§ Work item: The output should consist solely of the line containing "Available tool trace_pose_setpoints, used" and the lines that follow it through the end of the data below.

§ Provided material:

^^^^^^^^^^^^^^^^

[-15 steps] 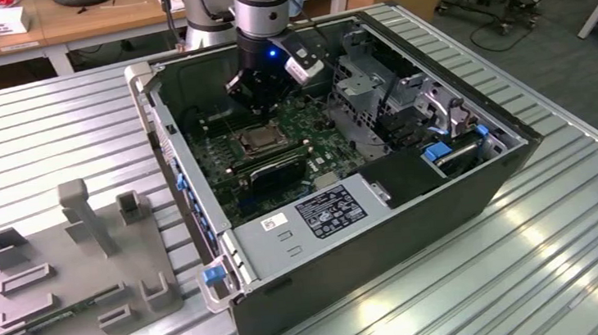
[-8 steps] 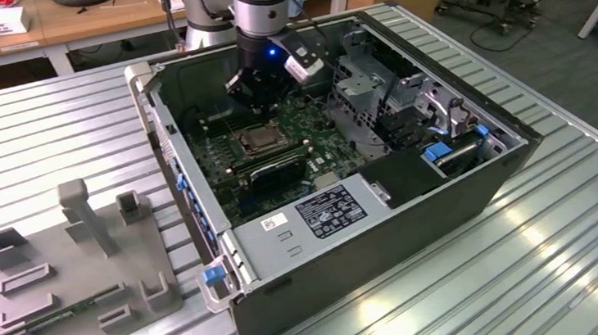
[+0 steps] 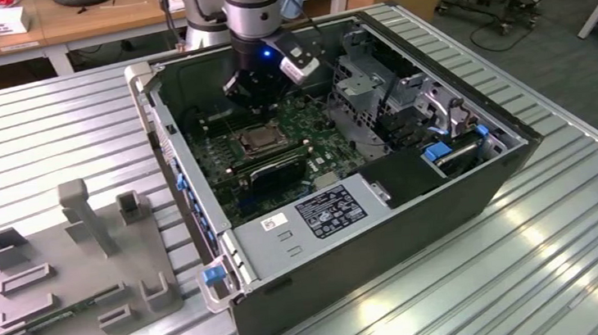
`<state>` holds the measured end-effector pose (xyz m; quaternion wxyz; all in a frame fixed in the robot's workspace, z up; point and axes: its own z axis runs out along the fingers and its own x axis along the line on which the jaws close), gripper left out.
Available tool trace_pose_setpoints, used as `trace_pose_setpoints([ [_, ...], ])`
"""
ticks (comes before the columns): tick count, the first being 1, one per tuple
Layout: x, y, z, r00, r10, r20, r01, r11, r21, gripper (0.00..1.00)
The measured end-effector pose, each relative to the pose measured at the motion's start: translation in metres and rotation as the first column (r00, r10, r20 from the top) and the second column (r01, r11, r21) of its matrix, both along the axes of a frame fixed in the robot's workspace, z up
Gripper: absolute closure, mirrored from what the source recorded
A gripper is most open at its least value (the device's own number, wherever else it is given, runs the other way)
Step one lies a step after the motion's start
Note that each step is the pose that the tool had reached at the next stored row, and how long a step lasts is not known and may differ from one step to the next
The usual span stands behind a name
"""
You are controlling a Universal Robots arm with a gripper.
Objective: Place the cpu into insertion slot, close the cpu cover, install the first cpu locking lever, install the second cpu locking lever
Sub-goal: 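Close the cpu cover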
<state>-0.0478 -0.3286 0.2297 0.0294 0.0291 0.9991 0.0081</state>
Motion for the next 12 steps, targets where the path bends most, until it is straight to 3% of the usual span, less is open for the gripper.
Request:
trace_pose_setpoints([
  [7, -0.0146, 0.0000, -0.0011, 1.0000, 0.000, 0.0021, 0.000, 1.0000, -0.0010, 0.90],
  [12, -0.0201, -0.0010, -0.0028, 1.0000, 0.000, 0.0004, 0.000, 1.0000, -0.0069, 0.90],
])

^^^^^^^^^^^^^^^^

§ Solved problem:
Available tool trace_pose_setpoints, used as `trace_pose_setpoints([ [_, ...], ])`
"""
ticks (comes before the columns): tick count, the first being 1, one per tuple
Layout: x, y, z, r00, r10, r20, r01, r11, r21, gripper (0.00..1.00)
The measured end-effector pose, each relative to the pose measured at the motion's start: translation in metres and rotation as the first column (r00, r10, r20 from the top) and the second column (r01, r11, r21) of its matrix, both along the axes of a frame fixed in the robot's workspace, z up
Gripper: absolute closure, mirrored from what the source recorded
A gripper is most open at its least value (the device's own number, wherever else it is given, runs the other way)
Step one lies a step after the motion's start
Note that each step is the pose that the tool had reached at the next stored row, and how long a step lasts is not known and may differ from one step to the next
The usual span stands behind a name
"""
You are controlling a Universal Robots arm with a gripper.
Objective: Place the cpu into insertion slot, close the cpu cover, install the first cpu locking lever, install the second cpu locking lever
Sub-goal: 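Close the cpu cover
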<state>-0.0478 -0.3286 0.2297 0.0294 0.0291 0.9991 0.0081</state>
Motion for the next 12 steps, targets where the path bends most, until it is straight to 3% of the usual span, less is open for the gripper.
Request:
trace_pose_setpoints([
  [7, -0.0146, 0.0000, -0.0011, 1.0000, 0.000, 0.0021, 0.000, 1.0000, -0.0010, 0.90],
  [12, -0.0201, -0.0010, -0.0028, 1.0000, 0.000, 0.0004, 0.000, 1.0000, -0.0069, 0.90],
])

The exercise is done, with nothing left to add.